— Saved entries —

——————

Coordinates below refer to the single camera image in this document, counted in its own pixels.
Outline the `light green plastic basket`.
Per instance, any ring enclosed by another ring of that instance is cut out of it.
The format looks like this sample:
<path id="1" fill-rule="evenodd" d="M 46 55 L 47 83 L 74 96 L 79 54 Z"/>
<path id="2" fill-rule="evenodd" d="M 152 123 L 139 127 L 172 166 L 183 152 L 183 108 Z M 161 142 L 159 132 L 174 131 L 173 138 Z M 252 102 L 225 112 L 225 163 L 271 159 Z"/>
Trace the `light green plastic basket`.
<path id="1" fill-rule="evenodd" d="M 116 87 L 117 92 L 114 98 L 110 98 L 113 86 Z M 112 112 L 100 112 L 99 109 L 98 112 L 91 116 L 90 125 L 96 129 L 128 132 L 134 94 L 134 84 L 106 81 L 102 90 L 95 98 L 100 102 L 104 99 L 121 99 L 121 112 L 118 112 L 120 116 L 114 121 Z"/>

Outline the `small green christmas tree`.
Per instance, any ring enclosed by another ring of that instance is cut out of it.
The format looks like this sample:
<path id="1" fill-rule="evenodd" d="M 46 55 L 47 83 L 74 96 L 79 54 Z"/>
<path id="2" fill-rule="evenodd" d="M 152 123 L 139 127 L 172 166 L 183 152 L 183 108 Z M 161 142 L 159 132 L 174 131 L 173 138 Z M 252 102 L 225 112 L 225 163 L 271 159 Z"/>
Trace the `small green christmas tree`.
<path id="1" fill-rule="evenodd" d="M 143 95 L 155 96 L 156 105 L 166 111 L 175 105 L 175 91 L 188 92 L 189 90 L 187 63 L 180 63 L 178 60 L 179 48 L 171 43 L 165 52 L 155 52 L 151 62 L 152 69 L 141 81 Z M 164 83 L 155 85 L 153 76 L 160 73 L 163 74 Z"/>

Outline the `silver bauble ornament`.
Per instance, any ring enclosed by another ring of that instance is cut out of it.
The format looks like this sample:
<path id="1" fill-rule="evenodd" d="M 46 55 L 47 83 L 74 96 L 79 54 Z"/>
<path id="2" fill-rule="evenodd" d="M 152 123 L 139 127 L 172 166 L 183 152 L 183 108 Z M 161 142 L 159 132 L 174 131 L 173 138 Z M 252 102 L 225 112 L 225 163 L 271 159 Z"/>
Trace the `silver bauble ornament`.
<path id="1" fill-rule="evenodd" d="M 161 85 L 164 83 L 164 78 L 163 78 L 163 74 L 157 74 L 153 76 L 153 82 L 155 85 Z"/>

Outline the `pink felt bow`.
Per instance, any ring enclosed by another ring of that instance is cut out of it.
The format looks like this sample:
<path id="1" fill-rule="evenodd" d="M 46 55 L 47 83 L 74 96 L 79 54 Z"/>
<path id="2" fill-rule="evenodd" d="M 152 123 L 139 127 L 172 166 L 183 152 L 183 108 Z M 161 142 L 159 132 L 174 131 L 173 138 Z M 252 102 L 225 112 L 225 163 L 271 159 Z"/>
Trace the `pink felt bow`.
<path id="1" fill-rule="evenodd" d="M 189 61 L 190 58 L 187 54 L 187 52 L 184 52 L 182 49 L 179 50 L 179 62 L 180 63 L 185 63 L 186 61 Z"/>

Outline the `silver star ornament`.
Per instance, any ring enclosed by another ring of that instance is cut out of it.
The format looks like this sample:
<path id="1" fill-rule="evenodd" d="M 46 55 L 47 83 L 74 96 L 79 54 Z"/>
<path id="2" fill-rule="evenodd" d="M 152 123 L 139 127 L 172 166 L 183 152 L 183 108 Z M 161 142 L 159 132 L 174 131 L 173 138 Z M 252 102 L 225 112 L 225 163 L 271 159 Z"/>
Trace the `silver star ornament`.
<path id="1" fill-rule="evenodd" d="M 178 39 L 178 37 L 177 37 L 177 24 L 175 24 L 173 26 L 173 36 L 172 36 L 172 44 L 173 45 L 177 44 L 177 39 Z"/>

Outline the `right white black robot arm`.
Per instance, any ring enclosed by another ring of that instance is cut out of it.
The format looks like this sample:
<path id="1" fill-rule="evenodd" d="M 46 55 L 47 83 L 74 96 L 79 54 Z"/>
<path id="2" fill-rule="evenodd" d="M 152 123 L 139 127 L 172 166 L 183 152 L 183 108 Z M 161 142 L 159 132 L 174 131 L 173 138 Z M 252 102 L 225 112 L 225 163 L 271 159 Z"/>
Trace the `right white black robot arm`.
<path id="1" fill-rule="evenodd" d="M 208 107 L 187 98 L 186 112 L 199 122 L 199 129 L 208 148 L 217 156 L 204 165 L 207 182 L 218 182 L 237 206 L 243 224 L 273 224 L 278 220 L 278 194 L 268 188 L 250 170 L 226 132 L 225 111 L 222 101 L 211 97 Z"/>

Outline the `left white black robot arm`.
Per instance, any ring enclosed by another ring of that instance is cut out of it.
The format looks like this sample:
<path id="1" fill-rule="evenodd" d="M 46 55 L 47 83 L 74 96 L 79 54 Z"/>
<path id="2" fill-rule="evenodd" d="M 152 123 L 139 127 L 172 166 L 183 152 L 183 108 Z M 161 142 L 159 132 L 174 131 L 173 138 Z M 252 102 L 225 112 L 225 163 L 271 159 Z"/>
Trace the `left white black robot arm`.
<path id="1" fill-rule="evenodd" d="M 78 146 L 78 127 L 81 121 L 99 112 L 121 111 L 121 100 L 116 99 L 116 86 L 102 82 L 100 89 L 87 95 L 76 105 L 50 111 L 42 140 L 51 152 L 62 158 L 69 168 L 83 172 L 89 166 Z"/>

——————

— Work instructions —
Go over the data above and copy every line that has the word "Outline" in it.

— Result of this task —
Outline the `light green plastic basket`.
Outline the `small green christmas tree`.
Outline the `silver bauble ornament`.
Outline the `pink felt bow`.
Outline the `silver star ornament`.
Outline the `right white black robot arm`.
Outline the `left white black robot arm`.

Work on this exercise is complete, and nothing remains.